As of the 2020 census, Salmon Brook had a population of 2,428. The median age was 50.6 years. 19.5% of residents were under the age of 18 and 24.3% of residents were 65 years of age or older. For every 100 females there were 83.5 males, and for every 100 females age 18 and over there were 83.9 males age 18 and over.

96.9% of residents lived in urban areas, while 3.1% lived in rural areas.

There were 1,023 households in Salmon Brook, of which 28.5% had children under the age of 18 living in them.
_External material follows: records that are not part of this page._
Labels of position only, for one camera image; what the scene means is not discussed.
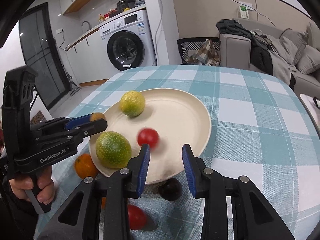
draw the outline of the glass door
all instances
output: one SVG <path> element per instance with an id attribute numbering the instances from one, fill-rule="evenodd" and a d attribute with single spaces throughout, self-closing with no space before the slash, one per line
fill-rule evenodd
<path id="1" fill-rule="evenodd" d="M 124 71 L 141 65 L 144 58 L 144 46 L 135 33 L 119 31 L 110 37 L 107 53 L 111 63 L 118 70 Z"/>
<path id="2" fill-rule="evenodd" d="M 52 35 L 48 3 L 26 11 L 19 32 L 25 62 L 38 72 L 36 89 L 49 110 L 70 88 Z"/>

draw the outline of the plaid tablecloth
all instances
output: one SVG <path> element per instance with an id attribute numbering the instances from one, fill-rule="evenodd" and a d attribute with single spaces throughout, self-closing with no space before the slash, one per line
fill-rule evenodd
<path id="1" fill-rule="evenodd" d="M 273 76 L 212 66 L 153 66 L 115 75 L 89 95 L 71 117 L 104 112 L 130 90 L 174 88 L 198 97 L 212 118 L 212 133 L 201 155 L 223 176 L 247 175 L 280 214 L 296 239 L 304 240 L 320 219 L 320 140 L 299 99 Z M 39 217 L 35 238 L 79 184 L 73 169 L 79 153 L 53 166 L 59 188 L 52 210 Z M 184 172 L 180 199 L 169 202 L 146 186 L 142 197 L 130 200 L 148 213 L 157 228 L 132 231 L 134 239 L 200 239 L 204 200 L 189 193 Z M 228 203 L 229 239 L 233 239 Z"/>

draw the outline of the metal rivet
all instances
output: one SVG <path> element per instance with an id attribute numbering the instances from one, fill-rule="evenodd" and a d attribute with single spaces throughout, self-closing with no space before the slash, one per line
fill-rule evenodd
<path id="1" fill-rule="evenodd" d="M 129 170 L 128 168 L 123 168 L 123 169 L 120 170 L 120 173 L 121 173 L 121 174 L 128 174 L 129 171 L 130 171 L 130 170 Z"/>
<path id="2" fill-rule="evenodd" d="M 86 177 L 86 178 L 84 179 L 84 183 L 85 183 L 85 184 L 89 184 L 89 183 L 91 183 L 91 182 L 93 182 L 93 178 L 92 178 L 92 177 Z"/>
<path id="3" fill-rule="evenodd" d="M 249 182 L 249 178 L 247 176 L 241 176 L 240 177 L 241 182 L 243 183 L 248 183 Z"/>
<path id="4" fill-rule="evenodd" d="M 211 169 L 211 168 L 205 168 L 205 169 L 203 169 L 203 172 L 204 172 L 205 174 L 212 174 L 212 173 L 213 173 L 213 169 Z"/>

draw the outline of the floor
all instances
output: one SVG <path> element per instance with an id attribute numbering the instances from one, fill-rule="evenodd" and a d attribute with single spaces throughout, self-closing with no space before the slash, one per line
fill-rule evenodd
<path id="1" fill-rule="evenodd" d="M 100 85 L 82 87 L 76 94 L 70 96 L 67 94 L 64 96 L 52 109 L 50 109 L 50 114 L 53 118 L 66 117 L 73 109 L 76 108 L 79 103 L 81 103 L 88 95 L 95 91 Z"/>

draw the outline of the plate
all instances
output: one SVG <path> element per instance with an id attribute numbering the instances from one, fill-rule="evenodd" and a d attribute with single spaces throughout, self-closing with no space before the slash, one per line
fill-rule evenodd
<path id="1" fill-rule="evenodd" d="M 104 115 L 108 122 L 106 131 L 125 136 L 132 147 L 132 157 L 140 152 L 137 143 L 139 130 L 149 127 L 158 132 L 160 140 L 151 150 L 147 185 L 165 181 L 184 170 L 181 155 L 184 144 L 190 144 L 194 155 L 200 156 L 211 134 L 211 117 L 198 98 L 182 90 L 158 88 L 141 93 L 146 99 L 146 107 L 139 116 L 130 118 L 124 115 L 119 110 L 120 102 Z M 116 170 L 103 167 L 97 158 L 95 143 L 100 134 L 90 137 L 90 154 L 98 170 L 109 177 Z"/>

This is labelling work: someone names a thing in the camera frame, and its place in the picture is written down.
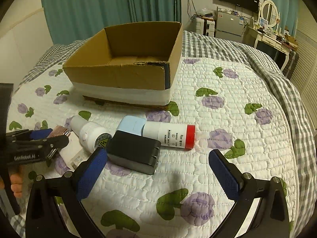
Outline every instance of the refrigerator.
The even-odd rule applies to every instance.
[[[225,12],[218,12],[215,37],[242,42],[243,17]]]

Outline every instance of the hand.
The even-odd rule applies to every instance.
[[[17,173],[14,173],[10,176],[11,181],[11,190],[16,198],[22,197],[22,166],[19,166],[19,170]],[[4,189],[4,183],[0,178],[0,189]]]

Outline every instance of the blue gripper pad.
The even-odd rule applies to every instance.
[[[106,163],[107,152],[105,149],[98,148],[87,161],[82,162],[75,170],[76,197],[79,201],[88,197]]]
[[[32,131],[30,134],[30,139],[32,140],[41,140],[46,138],[53,130],[52,129],[44,129]]]
[[[230,171],[230,163],[218,149],[210,151],[208,160],[211,170],[214,172],[228,199],[237,201],[240,188],[239,183]]]

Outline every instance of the red lid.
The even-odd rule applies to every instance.
[[[194,148],[195,143],[195,125],[187,125],[187,131],[186,131],[186,140],[185,140],[185,149],[192,149]]]

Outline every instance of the plaid blanket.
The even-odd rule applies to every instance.
[[[35,79],[56,63],[65,61],[84,42],[78,40],[68,46],[51,47],[25,76],[20,86]],[[298,169],[299,212],[292,233],[296,237],[313,214],[317,188],[315,143],[298,90],[283,76],[268,55],[244,44],[184,31],[182,56],[243,63],[266,82],[270,92],[281,104],[290,127]],[[25,237],[24,223],[20,216],[11,219],[12,226],[21,237]]]

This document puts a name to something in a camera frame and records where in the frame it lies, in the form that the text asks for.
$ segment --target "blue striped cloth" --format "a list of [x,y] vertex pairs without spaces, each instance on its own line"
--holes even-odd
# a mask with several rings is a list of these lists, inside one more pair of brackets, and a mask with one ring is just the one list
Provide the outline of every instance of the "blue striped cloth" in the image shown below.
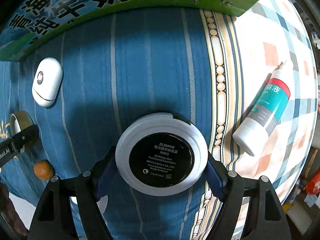
[[[59,60],[64,71],[49,109],[37,105],[31,94],[37,66],[46,57]],[[77,176],[150,111],[175,111],[193,120],[210,140],[212,82],[198,9],[144,8],[87,22],[20,63],[0,62],[0,82],[3,132],[10,131],[5,124],[19,110],[39,126],[42,144],[10,160],[0,173],[10,192],[33,205],[46,185],[33,173],[37,161],[50,161],[62,179]],[[166,197],[142,194],[119,174],[110,188],[104,217],[115,239],[189,239],[204,178]],[[77,206],[71,204],[77,232],[85,236]]]

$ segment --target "red plastic bag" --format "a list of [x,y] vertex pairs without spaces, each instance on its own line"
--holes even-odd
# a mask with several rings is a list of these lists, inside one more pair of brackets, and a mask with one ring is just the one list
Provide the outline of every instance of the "red plastic bag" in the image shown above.
[[320,192],[320,170],[306,185],[306,192],[309,195],[316,195]]

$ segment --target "teal label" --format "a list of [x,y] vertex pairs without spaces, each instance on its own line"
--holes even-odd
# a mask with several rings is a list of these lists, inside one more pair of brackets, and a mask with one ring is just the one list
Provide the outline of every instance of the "teal label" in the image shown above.
[[281,87],[275,84],[267,84],[256,105],[262,105],[267,108],[274,114],[274,117],[278,122],[287,106],[288,100],[287,94]]

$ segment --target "red stripe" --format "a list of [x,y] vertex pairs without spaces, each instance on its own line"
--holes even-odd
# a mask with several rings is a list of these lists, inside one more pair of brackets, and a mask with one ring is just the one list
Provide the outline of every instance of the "red stripe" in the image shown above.
[[281,87],[284,90],[284,92],[287,94],[288,99],[290,98],[291,93],[288,86],[280,79],[270,78],[268,84],[274,84],[274,85],[277,85],[278,87]]

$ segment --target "gray label section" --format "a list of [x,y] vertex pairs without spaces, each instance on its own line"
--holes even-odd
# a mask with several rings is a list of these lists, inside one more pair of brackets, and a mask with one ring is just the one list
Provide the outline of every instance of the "gray label section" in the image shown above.
[[272,114],[268,108],[262,105],[255,105],[247,117],[254,119],[261,124],[261,126],[266,129],[269,136],[277,125],[277,120],[274,114]]

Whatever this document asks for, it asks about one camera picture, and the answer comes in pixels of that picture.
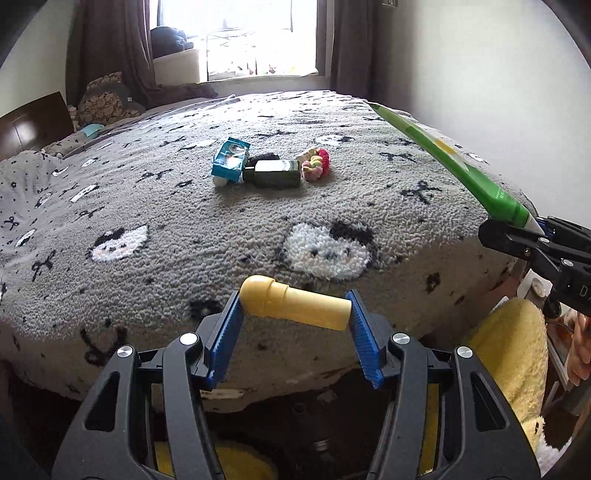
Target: teal package
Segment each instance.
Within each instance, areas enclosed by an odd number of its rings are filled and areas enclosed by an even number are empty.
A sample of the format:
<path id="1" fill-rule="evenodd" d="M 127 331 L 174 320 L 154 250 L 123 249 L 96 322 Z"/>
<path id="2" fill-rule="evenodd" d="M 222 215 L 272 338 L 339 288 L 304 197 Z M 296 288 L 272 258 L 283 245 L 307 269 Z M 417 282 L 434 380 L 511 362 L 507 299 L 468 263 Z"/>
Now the teal package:
<path id="1" fill-rule="evenodd" d="M 228 137 L 213 157 L 212 175 L 230 181 L 240 180 L 250 147 L 244 140 Z"/>

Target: green tube
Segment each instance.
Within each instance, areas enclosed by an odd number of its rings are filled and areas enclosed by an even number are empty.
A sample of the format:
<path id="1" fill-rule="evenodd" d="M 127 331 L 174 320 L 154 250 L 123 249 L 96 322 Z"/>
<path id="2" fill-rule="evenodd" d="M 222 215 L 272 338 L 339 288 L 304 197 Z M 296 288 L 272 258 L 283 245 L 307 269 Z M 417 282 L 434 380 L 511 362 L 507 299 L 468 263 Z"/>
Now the green tube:
<path id="1" fill-rule="evenodd" d="M 474 195 L 492 219 L 517 228 L 543 233 L 527 208 L 480 170 L 464 162 L 452 147 L 434 138 L 409 119 L 394 113 L 390 108 L 372 102 L 369 102 L 369 105 L 380 117 L 415 141 L 447 168 Z"/>

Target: pillow
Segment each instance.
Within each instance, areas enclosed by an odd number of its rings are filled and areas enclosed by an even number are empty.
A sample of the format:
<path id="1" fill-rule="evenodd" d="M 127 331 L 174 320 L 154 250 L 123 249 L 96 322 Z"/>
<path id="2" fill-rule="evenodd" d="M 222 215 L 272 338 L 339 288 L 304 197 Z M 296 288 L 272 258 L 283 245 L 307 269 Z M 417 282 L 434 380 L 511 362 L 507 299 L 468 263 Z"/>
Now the pillow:
<path id="1" fill-rule="evenodd" d="M 120 82 L 101 83 L 92 87 L 78 105 L 81 126 L 110 125 L 144 112 L 145 108 L 131 100 L 129 89 Z"/>
<path id="2" fill-rule="evenodd" d="M 86 90 L 93 89 L 99 85 L 104 85 L 105 83 L 121 83 L 122 79 L 123 74 L 121 72 L 109 73 L 108 75 L 104 75 L 91 82 L 88 82 L 88 85 L 86 85 Z"/>

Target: blue gripper pad
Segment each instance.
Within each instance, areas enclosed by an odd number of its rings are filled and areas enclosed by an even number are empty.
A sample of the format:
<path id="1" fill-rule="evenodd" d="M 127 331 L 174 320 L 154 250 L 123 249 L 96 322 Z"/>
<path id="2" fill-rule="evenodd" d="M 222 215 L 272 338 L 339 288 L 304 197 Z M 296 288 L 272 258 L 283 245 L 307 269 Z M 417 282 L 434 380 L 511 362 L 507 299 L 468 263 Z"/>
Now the blue gripper pad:
<path id="1" fill-rule="evenodd" d="M 350 290 L 345 298 L 351 301 L 351 318 L 349 329 L 353 336 L 359 363 L 365 378 L 370 380 L 374 388 L 378 389 L 384 385 L 384 375 L 380 362 L 379 347 L 368 324 L 369 313 L 365 309 L 359 294 Z"/>
<path id="2" fill-rule="evenodd" d="M 230 358 L 242 328 L 244 312 L 240 300 L 238 300 L 238 295 L 234 298 L 227 312 L 224 309 L 222 316 L 224 315 L 225 321 L 219 329 L 217 338 L 210 350 L 210 368 L 205 378 L 205 382 L 211 390 L 216 388 L 217 383 L 221 382 L 226 376 Z"/>

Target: wooden headboard
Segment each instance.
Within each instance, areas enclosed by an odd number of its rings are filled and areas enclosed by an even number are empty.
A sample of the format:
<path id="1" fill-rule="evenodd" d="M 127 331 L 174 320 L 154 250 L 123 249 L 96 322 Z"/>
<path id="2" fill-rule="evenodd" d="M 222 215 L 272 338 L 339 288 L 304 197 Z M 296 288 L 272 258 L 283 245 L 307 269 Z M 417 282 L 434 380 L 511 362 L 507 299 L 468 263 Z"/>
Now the wooden headboard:
<path id="1" fill-rule="evenodd" d="M 40 150 L 74 133 L 60 92 L 20 106 L 0 118 L 0 160 L 23 150 Z"/>

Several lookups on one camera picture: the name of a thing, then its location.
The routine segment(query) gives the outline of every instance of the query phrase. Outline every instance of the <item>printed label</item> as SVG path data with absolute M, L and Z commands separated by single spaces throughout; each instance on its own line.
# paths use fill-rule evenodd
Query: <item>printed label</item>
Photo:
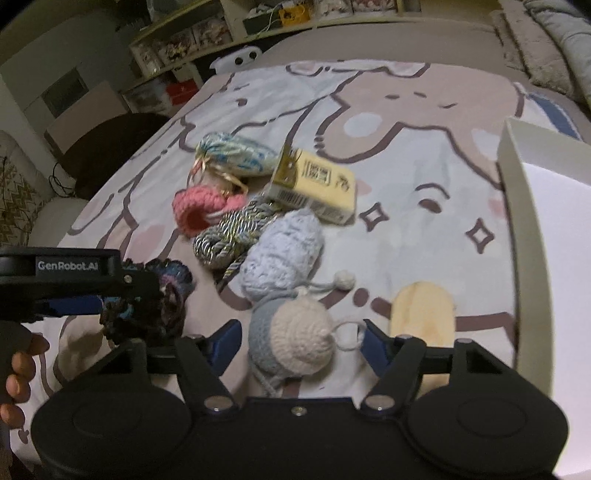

Of all households, 56.0% were married-couple households, 16.2% were households with a male householder and no spouse or partner present, and 24.2% were households with a female householder and no spouse or partner present. About 27.7% of all households were made up of individuals and 15.9% had someone living alone who was 65 years of age or older.

There were 1,088 housing units, of which 6.0% were vacant. The homeowner vacancy rate was 3.2% and the rental vacancy rate was 5.9%.

Racial composition as of the 2020 census
| Race | Number | Percent |
|---|---|---|
| White | 2,137 | 88.0% |
| Black or African American | 30 | 1.2% |
| American Indian and Alaska Native | 9 | 0.4% |
| Asian | 52 | 2.1% |
| Native Hawaiian and Other Pacific Islander | 0 | 0.0% |
| Some other race | 10 | 0.4% |
| Two or more races | 190 | 7.8% |
| Hispanic or Latino (of any race) | 97 | 4.0% |

===2000 census===
As of the census of 2000, there were 2,453 people, 988 households, and 672 families residing in the CDP. The population density was 826.8 PD/sqmi. There were 1,018 housing units at an average density of 343.1 /sqmi. The racial makeup of the CDP was 98.08% White, 0.24% African American, 0.16% Native American, 0.49% Asian, 0.04% Pacific Islander, 0.33% from other races, and 0.65% from two or more races. Hispanic or Latino of any race were 1.14% of the population.

There were 988 households, out of which 32.2% had children under the age of 18 living with them, 58.2% were married couples living together, 7.7% had a female householder with no husband present, and 31.9% were non-families. 26.9% of all households were made up of individuals, and 13.3% had someone living alone who was 65 years of age or older. The average household size was 2.39 and the average family size was 2.92.

In the CDP, the population was spread out, with 23.7% under the age of 18, 3.3% from 18 to 24, 29.9% from 25 to 44, 24.3% from 45 to 64, and 18.8% who were 65 years of age or older. The median age was 41 years. For every 100 females, there were 87.8 males. For every 100 females age 18 and over, there were 83.5 males.

The median income for a household in the CDP was $67,500, and the median income for a family was $80,945. Males had a median income of $57,424 versus $40,307 for females. The per capita income for the CDP was $32,311. About 3.1% of families and 6.0% of the population were below the poverty line, including 10.0% of those under age 18 and 7.3% of those age 65 or over.